Then I saw the long sale letter that people should realize actually screams
"SCAM" and the $97 price.

But then googling the book title I found this:

<http://howtogetfocused.com/get-the-ebook-today/>

No sale letter (phew) and a $24.99 price. Does anyone know if this is the same
book we're talking about? Or is it different because there are no bonuses?
Which sounds strange since they are labeled "free bonuses".

------
piinbinary
The secret that everybody ought to know is that "It seems your account is
currently using too much CPU / Memory time"? :-)

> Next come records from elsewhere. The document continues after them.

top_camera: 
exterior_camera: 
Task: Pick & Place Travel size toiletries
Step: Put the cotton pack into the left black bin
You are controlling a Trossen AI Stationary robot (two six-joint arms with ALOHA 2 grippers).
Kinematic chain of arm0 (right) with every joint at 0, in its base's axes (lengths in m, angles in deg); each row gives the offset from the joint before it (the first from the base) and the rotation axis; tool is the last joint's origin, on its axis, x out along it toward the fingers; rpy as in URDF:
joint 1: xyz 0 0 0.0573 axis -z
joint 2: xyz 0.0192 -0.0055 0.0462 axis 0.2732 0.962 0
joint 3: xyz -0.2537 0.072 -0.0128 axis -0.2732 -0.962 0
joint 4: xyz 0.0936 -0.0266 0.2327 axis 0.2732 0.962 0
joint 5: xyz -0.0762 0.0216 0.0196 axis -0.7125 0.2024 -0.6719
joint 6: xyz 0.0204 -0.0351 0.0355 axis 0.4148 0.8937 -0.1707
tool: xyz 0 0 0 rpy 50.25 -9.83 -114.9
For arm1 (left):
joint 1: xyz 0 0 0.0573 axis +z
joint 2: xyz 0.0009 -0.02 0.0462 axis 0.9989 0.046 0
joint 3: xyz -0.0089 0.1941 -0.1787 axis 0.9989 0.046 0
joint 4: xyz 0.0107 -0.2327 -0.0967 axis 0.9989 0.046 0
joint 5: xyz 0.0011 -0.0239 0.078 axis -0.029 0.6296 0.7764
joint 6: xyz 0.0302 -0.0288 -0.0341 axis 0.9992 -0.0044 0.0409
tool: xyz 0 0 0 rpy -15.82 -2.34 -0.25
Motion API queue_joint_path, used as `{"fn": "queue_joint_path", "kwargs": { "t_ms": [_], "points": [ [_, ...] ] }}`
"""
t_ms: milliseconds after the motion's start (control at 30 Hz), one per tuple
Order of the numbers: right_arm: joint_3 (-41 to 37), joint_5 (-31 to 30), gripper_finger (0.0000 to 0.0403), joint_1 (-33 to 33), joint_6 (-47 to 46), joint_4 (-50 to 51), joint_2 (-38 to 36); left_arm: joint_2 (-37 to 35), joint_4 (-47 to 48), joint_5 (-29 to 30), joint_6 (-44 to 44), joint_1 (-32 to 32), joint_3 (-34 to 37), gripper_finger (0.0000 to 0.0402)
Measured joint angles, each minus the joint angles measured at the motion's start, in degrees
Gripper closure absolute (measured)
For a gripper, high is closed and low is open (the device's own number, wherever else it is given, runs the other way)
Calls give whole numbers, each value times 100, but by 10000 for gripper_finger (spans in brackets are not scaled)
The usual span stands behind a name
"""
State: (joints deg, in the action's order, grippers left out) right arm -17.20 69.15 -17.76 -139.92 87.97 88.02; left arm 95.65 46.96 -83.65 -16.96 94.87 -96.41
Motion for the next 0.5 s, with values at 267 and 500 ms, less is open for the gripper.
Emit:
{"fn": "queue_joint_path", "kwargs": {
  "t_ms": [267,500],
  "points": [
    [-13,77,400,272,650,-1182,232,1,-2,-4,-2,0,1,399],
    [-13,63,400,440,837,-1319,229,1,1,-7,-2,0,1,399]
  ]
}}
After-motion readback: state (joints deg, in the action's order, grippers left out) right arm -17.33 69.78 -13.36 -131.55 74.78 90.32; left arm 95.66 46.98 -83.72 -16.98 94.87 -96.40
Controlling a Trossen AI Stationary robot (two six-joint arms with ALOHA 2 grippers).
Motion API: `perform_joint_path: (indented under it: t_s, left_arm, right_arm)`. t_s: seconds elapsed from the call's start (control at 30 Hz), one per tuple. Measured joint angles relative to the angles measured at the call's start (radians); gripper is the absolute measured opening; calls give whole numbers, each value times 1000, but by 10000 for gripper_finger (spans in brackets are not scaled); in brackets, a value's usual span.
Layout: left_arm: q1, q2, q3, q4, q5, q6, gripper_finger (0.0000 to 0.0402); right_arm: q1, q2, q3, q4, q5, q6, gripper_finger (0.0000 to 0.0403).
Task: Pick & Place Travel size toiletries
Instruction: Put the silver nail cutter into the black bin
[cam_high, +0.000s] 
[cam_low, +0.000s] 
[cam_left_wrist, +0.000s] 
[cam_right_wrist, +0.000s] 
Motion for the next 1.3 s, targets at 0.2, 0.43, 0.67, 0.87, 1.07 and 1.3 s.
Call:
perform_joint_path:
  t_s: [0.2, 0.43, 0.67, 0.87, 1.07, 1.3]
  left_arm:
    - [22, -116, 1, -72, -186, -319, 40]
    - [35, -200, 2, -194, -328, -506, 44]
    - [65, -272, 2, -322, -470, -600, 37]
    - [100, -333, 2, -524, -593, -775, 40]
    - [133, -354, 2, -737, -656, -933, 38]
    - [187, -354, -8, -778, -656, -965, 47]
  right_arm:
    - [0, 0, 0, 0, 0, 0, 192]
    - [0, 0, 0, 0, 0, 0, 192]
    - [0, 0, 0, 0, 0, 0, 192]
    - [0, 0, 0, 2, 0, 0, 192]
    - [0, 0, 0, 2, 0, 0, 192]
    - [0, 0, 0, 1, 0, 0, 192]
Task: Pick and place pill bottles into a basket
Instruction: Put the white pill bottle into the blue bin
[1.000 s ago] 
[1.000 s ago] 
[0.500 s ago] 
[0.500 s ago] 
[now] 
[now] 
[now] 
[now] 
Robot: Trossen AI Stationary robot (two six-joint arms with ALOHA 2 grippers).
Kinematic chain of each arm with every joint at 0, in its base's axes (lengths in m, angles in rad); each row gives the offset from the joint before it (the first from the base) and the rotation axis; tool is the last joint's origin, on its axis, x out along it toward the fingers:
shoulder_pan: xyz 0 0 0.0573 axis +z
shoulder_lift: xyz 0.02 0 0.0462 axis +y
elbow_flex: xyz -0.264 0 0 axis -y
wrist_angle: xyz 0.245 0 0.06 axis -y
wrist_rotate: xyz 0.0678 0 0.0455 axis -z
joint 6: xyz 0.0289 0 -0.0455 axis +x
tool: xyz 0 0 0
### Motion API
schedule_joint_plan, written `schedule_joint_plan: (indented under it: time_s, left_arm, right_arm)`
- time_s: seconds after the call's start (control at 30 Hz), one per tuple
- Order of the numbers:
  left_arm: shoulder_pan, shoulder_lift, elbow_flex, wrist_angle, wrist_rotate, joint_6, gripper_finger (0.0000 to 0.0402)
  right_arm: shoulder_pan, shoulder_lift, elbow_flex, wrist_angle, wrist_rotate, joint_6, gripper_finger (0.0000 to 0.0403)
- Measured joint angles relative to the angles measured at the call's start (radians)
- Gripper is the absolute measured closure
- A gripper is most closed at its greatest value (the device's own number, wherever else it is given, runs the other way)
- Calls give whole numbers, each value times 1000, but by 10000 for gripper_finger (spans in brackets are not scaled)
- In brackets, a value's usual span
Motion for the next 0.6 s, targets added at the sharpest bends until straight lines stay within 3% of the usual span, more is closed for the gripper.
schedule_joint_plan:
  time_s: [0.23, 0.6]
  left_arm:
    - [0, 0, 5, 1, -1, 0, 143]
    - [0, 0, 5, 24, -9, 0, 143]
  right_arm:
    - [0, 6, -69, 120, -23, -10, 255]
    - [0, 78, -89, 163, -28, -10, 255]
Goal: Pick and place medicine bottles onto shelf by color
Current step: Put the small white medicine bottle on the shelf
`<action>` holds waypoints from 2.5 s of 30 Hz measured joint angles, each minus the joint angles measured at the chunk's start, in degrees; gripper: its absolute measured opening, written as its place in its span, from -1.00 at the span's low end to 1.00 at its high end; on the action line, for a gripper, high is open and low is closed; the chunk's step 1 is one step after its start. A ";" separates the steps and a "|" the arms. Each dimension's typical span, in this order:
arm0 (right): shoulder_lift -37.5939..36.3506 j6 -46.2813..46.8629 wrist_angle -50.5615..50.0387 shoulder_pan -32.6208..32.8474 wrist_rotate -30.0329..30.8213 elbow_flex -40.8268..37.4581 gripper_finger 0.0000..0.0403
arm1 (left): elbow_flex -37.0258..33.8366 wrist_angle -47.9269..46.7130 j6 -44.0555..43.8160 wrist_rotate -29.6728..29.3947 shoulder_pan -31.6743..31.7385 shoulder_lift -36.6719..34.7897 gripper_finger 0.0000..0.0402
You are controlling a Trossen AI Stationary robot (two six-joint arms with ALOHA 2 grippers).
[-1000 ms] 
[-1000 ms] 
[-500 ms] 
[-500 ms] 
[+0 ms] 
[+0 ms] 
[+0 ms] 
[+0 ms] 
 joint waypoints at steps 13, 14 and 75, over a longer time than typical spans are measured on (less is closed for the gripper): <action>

Mirror: [http://webcache.googleusercontent.com/search?client=ubuntu&#...</a>

------
acangiano
A similar concept is presented in the time management section of The Ultimate
Sales Machine by Chet Holmes. He suggests minimizing reactive tasks and
confining them to pre-allocated slots of time, rather than letting them
interrupt you throughout the day. It's an obvious suggestion, but few people
adopt it in their daily life.

------
tomjen3
Coral content cache:

[http://howtogetfocused.com.nyud.net/to-do-list-2/the-to-
do-l...](http://howtogetfocused.com.nyud.net/to-do-list-2/the-to-do-list-
secret-everybody-ought-to-know/)

------
hardlytodo
this is spam.....really!!

------
sscheper
@blatherard LOL. Do you guys have any recommendations on a hosting account?
Sorry for the inconvenience...

I pay about $20 a month for Hostican, but still seem to be having problems
when my stories get on Hacker News or Digg...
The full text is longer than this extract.